Liberian-American author

Wayétu Moore (born 1985) is a Liberian-American author and social entrepreneur. Her debut novel, She Would Be King, was published by Graywolf Press in September 2018, and was named a best book of 2018 by Publishers Weekly, Booklist, Entertainment Weekly & BuzzFeed. The novel was positively reviewed by Time Magazine, The New York Times, and The New Yorker. Moore has published work in The New York Times, The Paris Review, Guernica Magazine, The Atlantic, and other journals. She was awarded a Lannan Literary Fellowship for fiction in 2019. Moore's memoir, The Dragons, The Giant, The Women, was named a 2020 New York Times Notable Book, a Time Magazine 10 Best Nonfiction Books of 2020, and a Publishers Weekly Top 5 Nonfiction Books of 2020. In 2011, Moore founded a publishing house and nonprofit organization, One Moore Book, which publishes and distributes books intended for children in countries underrepresented in literature.

==Life==
Moore was born in 1985 in Liberia. She is one of five siblings. She is of mixed Vai, Gola and Americo-Liberian ancestry. Her mother is a professor of English, and the founding Dean of Liberia Honors College at the University of Liberia. Her father is a professor of engineering and Dean of The College of Engineering at the University of Liberia.

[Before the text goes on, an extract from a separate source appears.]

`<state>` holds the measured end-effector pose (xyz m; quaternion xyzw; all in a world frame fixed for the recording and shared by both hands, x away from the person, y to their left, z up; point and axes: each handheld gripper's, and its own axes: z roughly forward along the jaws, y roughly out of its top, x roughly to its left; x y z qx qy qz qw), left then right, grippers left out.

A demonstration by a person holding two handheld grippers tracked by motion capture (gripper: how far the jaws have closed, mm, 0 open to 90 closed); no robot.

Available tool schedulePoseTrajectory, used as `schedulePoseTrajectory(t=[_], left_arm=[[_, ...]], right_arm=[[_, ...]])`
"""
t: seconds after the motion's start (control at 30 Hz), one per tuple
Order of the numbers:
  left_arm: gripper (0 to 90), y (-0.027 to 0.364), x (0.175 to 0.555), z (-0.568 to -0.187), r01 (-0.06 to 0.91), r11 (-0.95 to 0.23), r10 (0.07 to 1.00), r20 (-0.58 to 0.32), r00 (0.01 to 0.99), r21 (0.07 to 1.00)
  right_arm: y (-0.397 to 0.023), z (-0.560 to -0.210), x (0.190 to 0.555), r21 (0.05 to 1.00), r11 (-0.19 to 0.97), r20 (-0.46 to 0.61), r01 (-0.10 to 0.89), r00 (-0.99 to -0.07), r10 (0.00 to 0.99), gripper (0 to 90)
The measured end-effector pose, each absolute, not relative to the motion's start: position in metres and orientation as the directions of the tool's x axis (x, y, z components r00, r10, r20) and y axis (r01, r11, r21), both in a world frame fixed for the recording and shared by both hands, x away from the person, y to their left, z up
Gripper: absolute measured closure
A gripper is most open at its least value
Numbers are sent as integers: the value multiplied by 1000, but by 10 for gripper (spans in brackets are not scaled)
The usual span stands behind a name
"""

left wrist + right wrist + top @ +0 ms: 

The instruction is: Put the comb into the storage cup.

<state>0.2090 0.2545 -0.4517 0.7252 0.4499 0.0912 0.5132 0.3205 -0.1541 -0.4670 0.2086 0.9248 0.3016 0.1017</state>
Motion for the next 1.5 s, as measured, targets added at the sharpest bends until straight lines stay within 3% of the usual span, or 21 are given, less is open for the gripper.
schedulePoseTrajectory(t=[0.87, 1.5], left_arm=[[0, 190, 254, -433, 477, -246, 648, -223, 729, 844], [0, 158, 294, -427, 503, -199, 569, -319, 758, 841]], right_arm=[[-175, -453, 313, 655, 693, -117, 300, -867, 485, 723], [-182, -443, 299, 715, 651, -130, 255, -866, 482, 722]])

When she was five years old, Moore's family fled their home in Monrovia to escape the First Liberian Civil War. To protect the children from the horrors of the war, Moore's father and grandmother created a magical narrative for them in which gunshots were "dragons fighting" and dead bodies were "people sleeping on the road". At the time, Moore's mother was studying at Columbia University on a Fulbright scholarship, and had no news of her family's fate. She flew to Sierra Leone, where she eventually found a female fighter who was able to locate the rest of the family and bring them across the border. Subsequently, the Moore family moved to Houston, Texas. There, Moore read and wrote prolifically, which she credits with helping her overcome the trauma she experienced during the war.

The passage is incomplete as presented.